En France, le gouvernement et l’ élite se trouvent sur le tranchant d’un couteau. La stratégie de Raffarin est de proposer des négociations et d’ essayer de casser l’ unité croissante entre les travailleurs du public et du privé. En offrant un rien aux bureaucrates syndicaux, il va essayer de faire dérailler les mobilisations et, en même temps, essayer d’obtenir une victoire pour le camp du oui au référendum. Les travailleurs et la jeunesse en France ont montré clairement leur compréhension de la situation et l’ énergie qu’ ils ont pour combattre le capitalisme. Ces mouvements ont sauvegardé la France des plus mauvais excès du néo-libéralisme et du capitalisme, une situation décrite par le nouveau ministre des finances, Thierry Breton, comme “ le refus collectif de toute une génération…de réformer ce qu’ il faut et d’ éliminer les “déchets”.
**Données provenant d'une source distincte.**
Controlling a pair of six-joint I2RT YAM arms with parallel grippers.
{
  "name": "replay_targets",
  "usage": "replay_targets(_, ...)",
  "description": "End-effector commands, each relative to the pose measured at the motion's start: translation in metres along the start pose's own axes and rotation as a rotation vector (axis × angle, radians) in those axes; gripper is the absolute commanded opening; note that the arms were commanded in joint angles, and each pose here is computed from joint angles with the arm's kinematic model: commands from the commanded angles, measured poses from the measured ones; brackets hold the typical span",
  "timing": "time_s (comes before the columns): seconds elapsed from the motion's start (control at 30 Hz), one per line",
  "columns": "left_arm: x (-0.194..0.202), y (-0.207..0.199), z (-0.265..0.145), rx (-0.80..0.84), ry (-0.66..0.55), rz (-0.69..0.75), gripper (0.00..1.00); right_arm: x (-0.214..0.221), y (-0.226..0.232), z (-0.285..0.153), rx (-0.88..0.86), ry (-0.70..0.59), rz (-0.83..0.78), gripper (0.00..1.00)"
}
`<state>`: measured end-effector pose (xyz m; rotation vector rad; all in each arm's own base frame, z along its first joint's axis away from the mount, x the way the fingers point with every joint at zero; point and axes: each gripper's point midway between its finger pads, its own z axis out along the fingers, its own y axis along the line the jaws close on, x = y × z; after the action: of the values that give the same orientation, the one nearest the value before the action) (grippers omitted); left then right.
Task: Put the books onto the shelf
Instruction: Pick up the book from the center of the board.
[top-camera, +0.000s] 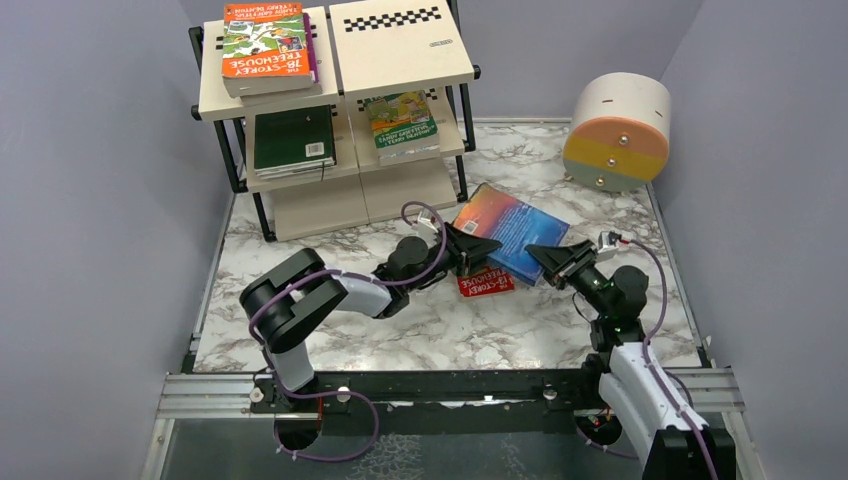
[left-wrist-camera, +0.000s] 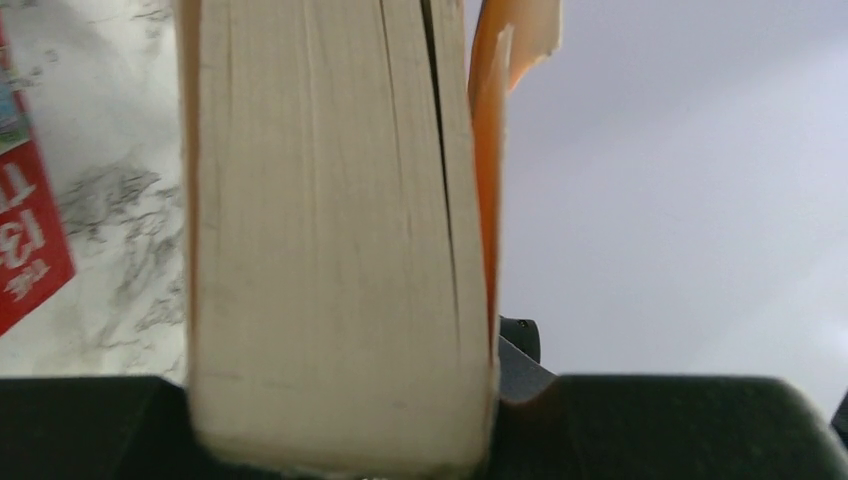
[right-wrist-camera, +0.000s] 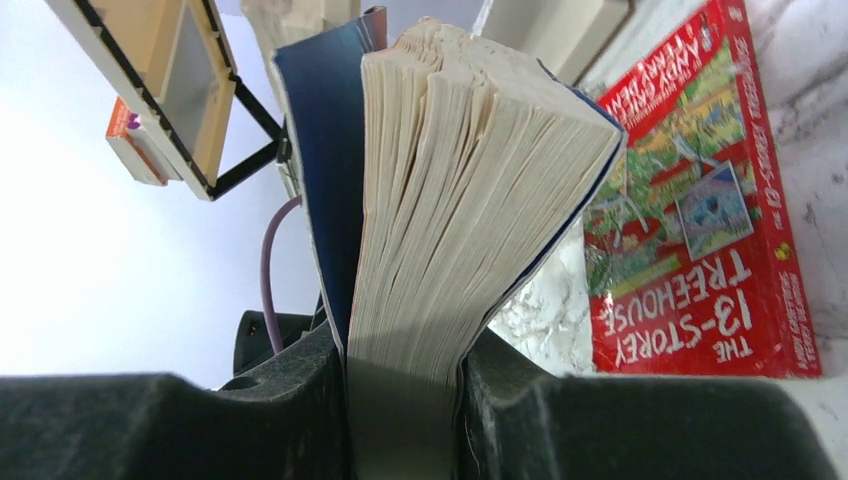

Le mouvement actuel en France et la possibilité d’ un vote contre la Constitution Européenne le 29 mai peuvent avoir une influence profonde sur les dévelopements politiques.
Cela pourrait conduire à des scissions dans les partis de centre-gauche et de centre-droit, ainsi qu’ à un regroupement des forces politiques. Les travailleurs sont pour le moment retenus en arrière à cause de l’ absence de leur propre véritable force politique socialiste. Bien que beaucoup d’ occasions ont été ratées dans le passé pour construire un tel nouveau parti des travailleurs, les évènements actuels vont créer de nouvelles opportunités pour les travailleurs francais et européens pour avancer sur la route du socialisme.